▶ About this exercise: In the data below, one line contains "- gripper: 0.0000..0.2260" and a later one contains "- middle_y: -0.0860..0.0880". Print both, with every line between them, exactly and alone.

------ Materials provided

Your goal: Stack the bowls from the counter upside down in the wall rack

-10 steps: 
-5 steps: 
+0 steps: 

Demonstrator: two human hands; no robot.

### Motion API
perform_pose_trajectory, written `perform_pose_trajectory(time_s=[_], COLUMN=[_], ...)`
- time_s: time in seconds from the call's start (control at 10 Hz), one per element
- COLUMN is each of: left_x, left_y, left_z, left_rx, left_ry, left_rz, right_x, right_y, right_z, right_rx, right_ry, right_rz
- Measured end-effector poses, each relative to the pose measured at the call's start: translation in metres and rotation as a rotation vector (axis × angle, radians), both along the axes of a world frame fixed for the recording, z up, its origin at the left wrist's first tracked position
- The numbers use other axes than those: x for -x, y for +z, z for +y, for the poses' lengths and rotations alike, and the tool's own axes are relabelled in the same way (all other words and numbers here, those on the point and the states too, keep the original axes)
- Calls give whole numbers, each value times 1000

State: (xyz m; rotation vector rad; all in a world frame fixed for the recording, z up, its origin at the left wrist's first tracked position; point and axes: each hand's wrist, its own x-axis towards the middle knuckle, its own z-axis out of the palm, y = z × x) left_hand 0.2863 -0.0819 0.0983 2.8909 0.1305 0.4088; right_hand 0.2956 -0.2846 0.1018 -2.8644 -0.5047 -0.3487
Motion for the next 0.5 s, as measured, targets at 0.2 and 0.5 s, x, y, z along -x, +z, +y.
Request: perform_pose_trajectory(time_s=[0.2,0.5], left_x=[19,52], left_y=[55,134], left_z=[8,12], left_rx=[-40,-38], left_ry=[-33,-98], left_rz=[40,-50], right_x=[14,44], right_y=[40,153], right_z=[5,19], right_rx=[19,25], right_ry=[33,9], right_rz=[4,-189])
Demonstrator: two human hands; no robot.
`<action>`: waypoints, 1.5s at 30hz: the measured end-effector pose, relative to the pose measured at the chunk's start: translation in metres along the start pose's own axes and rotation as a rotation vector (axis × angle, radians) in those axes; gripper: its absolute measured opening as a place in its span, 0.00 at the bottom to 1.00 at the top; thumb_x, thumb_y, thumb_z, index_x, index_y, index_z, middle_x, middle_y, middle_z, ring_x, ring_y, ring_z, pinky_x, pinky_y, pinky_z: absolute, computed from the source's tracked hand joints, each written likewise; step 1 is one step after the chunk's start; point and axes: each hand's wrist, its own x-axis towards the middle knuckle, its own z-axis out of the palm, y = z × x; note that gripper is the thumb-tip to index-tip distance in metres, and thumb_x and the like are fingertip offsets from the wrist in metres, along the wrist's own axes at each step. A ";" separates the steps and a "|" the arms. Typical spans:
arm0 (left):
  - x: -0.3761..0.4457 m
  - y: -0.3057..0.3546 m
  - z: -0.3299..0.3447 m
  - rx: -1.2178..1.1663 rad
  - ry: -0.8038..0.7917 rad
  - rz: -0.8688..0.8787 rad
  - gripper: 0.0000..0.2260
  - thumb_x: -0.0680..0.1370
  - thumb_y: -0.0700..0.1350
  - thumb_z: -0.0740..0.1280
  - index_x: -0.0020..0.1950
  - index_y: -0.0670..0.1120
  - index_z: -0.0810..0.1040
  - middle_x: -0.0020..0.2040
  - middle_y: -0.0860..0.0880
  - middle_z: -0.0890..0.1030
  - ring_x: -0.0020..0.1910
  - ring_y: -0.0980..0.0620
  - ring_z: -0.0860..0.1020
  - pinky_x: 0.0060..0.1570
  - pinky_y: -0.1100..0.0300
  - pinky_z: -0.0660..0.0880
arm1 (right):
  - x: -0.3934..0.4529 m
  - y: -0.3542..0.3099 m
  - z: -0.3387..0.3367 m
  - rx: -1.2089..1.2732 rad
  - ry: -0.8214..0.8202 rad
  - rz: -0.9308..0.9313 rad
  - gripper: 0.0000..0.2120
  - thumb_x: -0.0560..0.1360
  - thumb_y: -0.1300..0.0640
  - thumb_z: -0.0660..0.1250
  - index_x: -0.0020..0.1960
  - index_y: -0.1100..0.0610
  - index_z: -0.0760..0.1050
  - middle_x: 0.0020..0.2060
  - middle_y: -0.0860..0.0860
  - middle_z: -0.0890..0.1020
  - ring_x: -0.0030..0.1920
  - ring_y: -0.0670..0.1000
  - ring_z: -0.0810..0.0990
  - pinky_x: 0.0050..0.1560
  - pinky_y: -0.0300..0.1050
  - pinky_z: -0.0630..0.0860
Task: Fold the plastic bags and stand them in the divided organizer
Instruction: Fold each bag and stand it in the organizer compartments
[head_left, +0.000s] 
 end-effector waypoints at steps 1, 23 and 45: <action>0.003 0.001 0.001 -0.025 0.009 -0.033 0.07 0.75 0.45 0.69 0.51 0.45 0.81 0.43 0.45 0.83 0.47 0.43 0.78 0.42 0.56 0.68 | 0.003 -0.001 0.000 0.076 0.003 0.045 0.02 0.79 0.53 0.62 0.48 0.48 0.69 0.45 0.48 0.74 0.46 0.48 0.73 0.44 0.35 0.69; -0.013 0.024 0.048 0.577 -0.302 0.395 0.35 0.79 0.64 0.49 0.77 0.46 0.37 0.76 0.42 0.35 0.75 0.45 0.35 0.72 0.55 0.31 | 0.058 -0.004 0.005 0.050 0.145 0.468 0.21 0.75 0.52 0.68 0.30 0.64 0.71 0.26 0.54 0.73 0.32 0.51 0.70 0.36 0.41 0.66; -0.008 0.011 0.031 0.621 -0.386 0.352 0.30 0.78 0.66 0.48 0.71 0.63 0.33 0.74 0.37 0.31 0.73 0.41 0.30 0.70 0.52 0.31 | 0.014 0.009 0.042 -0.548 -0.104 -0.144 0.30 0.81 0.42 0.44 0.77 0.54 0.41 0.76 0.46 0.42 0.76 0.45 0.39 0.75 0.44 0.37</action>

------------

▶ Result:
  - gripper: 0.0000..0.2260
  - thumb_x: -0.0680..0.1370
  - thumb_y: -0.0700..0.1350
  - thumb_z: -0.0740..0.1280
  - index_x: -0.0020..0.1950
  - index_y: -0.0670..0.1120
  - index_z: -0.0810..0.1040
  - middle_x: -0.0020..0.2040
  - middle_y: -0.0860..0.0880

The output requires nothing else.